RIL had previously stated that the CAG cannot contractually perform a performance audit on it as the Production Sharing Contract only provides for a government appointed auditor to verify reasonableness of all charges and credits
 
The Comptroller and Auditor General of India (CAG) is likely to re-start audit of Reliance Industries ' (RIL) spending on the KG-D6 gas block early next month after issues over the scope of the scrutiny are resolved to everyone’s satisfaction, Oil Secretary said today.
 
"I have myself had two meeting with Comptroller and Auditor General (Vinod Rai) to resolve issues over the audit.
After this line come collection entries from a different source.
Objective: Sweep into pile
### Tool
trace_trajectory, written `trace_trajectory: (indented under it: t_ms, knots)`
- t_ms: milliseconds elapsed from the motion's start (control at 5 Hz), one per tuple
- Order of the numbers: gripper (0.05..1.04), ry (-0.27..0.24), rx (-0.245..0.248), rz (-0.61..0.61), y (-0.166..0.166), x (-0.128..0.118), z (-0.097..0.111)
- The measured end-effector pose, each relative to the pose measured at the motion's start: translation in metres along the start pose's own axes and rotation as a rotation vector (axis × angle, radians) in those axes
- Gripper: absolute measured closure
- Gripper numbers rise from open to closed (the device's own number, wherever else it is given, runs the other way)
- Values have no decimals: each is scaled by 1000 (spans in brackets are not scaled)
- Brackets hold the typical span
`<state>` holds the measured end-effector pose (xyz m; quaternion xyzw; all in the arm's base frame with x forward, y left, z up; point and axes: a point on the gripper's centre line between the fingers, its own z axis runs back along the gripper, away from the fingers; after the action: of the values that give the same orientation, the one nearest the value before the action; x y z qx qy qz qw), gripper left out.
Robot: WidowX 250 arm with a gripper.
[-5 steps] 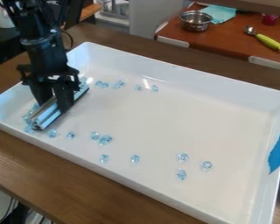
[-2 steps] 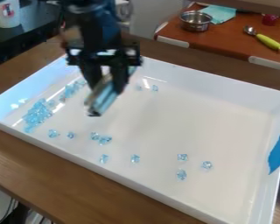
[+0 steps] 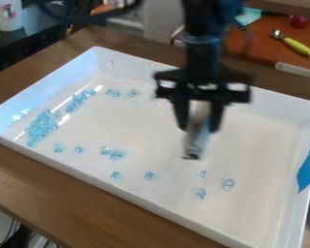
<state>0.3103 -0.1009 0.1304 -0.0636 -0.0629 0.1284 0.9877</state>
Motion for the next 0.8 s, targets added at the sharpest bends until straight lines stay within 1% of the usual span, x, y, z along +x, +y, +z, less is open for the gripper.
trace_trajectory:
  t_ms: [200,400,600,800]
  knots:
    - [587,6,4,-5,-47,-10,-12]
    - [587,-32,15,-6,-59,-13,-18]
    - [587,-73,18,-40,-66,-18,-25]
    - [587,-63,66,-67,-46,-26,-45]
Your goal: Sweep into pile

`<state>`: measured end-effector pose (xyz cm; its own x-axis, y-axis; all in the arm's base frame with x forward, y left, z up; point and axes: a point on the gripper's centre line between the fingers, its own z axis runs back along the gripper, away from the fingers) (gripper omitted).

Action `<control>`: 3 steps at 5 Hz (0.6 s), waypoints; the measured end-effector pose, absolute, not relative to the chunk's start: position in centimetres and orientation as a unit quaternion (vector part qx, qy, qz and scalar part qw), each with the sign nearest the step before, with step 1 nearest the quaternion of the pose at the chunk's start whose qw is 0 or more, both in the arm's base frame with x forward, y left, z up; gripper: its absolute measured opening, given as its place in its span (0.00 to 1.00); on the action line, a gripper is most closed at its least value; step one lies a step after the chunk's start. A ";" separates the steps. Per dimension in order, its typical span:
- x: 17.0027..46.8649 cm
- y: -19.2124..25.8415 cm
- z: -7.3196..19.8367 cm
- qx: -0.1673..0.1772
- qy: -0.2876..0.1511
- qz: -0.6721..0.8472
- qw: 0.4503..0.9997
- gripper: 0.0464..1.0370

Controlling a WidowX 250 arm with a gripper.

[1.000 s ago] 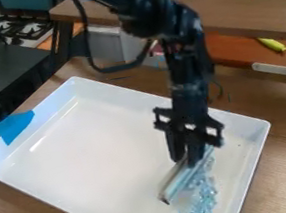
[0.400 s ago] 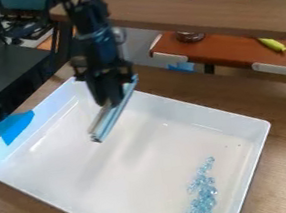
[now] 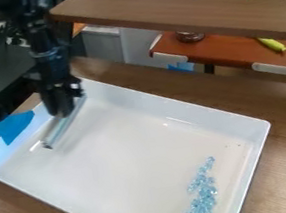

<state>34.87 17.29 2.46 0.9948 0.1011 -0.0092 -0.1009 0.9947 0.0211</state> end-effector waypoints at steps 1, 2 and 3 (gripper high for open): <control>32.6 21.5 2.0 0.047 0.011 0.043 0.998 0.35; 31.1 22.0 0.8 0.051 0.024 0.039 0.998 0.66; 30.7 21.5 1.4 0.034 0.047 0.055 0.997 0.94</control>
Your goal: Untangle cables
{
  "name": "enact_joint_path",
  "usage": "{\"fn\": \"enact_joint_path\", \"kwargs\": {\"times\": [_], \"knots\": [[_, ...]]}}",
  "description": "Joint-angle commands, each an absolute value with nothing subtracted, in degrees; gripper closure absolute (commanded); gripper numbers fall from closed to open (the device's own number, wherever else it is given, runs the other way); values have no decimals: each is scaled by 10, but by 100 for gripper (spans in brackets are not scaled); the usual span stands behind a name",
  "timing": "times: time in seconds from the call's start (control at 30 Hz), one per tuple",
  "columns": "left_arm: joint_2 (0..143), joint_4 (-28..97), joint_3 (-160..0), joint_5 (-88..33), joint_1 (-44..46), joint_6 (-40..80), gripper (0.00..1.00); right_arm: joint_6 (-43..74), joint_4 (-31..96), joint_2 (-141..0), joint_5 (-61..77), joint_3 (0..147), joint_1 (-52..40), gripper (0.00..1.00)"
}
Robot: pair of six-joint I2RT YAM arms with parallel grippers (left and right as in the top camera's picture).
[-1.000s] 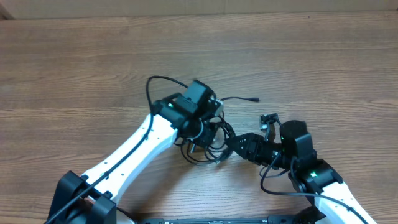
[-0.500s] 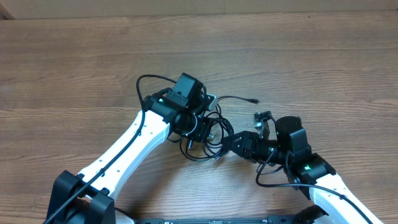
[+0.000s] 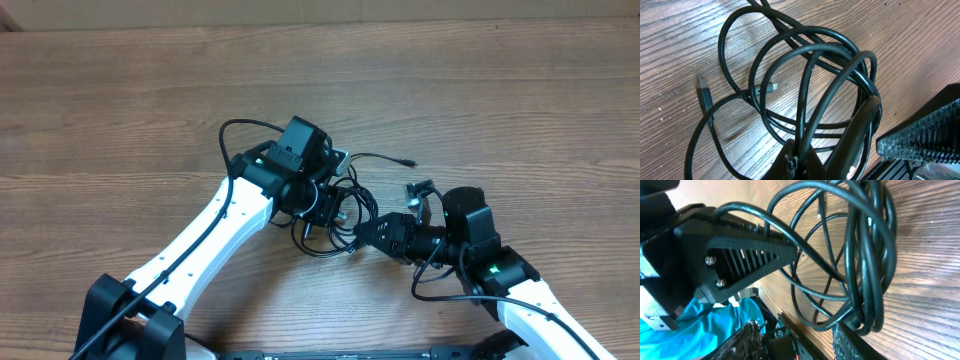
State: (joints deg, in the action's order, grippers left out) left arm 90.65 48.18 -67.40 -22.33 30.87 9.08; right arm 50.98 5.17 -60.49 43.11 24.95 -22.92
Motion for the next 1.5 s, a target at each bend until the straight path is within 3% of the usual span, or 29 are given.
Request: {"fn": "enact_joint_path", "kwargs": {"times": [0.0, 0.33, 0.43, 0.7, 0.93, 1.17, 1.33, 1.47], "knots": [[897, 478, -683, -229, 309, 103, 96, 510, 48, -605, 442, 248, -232, 53], [897, 482, -683, -256, 309, 70, 96, 507, 48, -605, 405, 248, -232, 57], [895, 480, -683, -278, 306, 63, 96, 486, 55, -605, 336, 248, -232, 57], [862, 473, -686, -529, 273, -75, 96, 501, 83, -606, 171, 248, -232, 59], [815, 418, -687, -786, 203, -168, 96, 536, 105, -606, 128, 248, -232, 59], [786, 404, -688, -816, 84, -167, 96, 597, 233, -606, 15, 248, -219, 61], [783, 404, -687, -843, -2, -167, 96, 607, 263, -606, 29, 248, -182, 59], [783, 407, -687, -838, -19, -154, 96, 585, 265, -606, 40, 248, -170, 56]]}}
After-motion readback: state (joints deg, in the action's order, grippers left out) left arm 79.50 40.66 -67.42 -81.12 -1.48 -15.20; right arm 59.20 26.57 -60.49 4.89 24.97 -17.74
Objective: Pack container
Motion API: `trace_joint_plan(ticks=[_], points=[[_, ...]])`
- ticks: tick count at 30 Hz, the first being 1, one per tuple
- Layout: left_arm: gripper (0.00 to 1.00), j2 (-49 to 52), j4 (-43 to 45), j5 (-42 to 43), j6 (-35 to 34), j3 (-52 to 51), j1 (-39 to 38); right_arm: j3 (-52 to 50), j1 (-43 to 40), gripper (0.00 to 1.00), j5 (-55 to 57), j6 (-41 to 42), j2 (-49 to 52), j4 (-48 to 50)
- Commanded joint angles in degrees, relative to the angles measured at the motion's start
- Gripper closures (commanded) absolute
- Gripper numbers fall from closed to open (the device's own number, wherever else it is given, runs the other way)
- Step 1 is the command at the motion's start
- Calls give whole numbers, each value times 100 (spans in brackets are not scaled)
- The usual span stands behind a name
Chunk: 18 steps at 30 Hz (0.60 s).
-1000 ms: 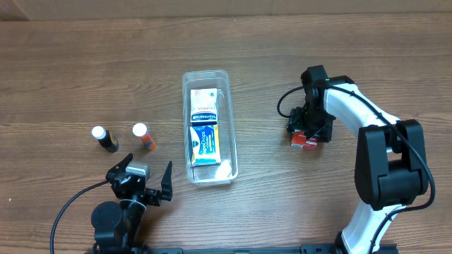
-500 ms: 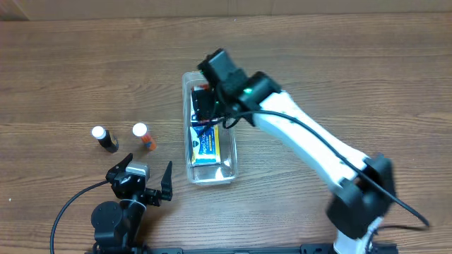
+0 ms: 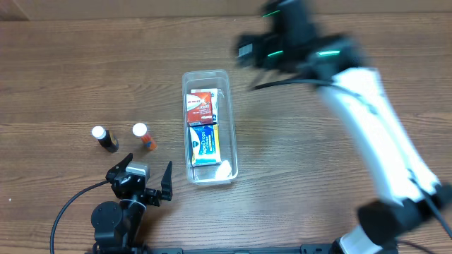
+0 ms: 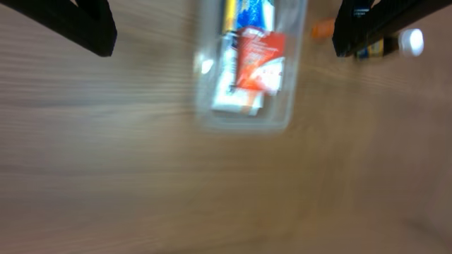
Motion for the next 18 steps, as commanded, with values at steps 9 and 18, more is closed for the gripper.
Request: trace_joint_plan(ticks=[9, 18], points=[[0, -39, 83, 63, -61, -48, -37, 125, -2632, 0, -992, -20, -577, -1851], [0, 3027, -2212, -1703, -1086, 4411, -31, 125, -2632, 0, -990, -20, -577, -1849]])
CAG has to audit (KG-D6 spending) and we will ensure that they get all support for that,” oil secretary Vivek Rae said.
 
The CAG last month suspended audit of spending on the flagging KG-D6 block following differences with RIL over the scope and extent of the scrutiny.
 
“We are making all efforts to see that the CAG is able to do its duty... There have been some differences but they are being resolved and I am hopeful that the CAG will be able to resume audit by either month or early next month,” Rae said.
 
RIL had previously stated that the CAG cannot contractually perform a performance audit on it as the Production Sharing Contract (PSC) only provides for a government appointed auditor to verify reasonableness of all charges and credits.
 
Rae said the CAG too has stated that it is not planning to a do a performance audit of the company but only wants to examine ‘propriety’ of expenses made.
 
For doing that the CAG wants the discretion for records to be requisitioned to be vested with the government or its auditor (CAG).
 
“Whatever records are sought will have to be made available,” he said, adding once the issue of the scope of audit is resolved there should be no issues about records being made available.
 
The CAG had on 12th March written to the oil ministry that its audit of KG-D6 “would be financial and propriety audit” and the purpose of such scrutiny was to ensure that “the government’s financial interests have been safeguarded”.
 
This followed the oil ministry writing to the CAG saying the official auditor was being requested to undertake the audit of KG-D6 for 2008-09 to 2011-12 under Section 20 of the C&AG (DPC) Act, 1971.
 
Stating that such audit should be a financial scrutiny, the ministry told the CAG that the provisions of PSC provide for a government appointed auditor inspecting and auditing all records and documents supporting costs, expenditures, expenses, receipts and income.
 
The CAG said it was in agreement with this scope of audit provided the ministry agreed with it on the issue of requisition of records and access.
 
The auditor said that its six-member audit team was at premises of RIL in Navi Mumbai from 9the January to 31st January during which they issued 40 requisitions calling for information and records. But RIL provided only a few records.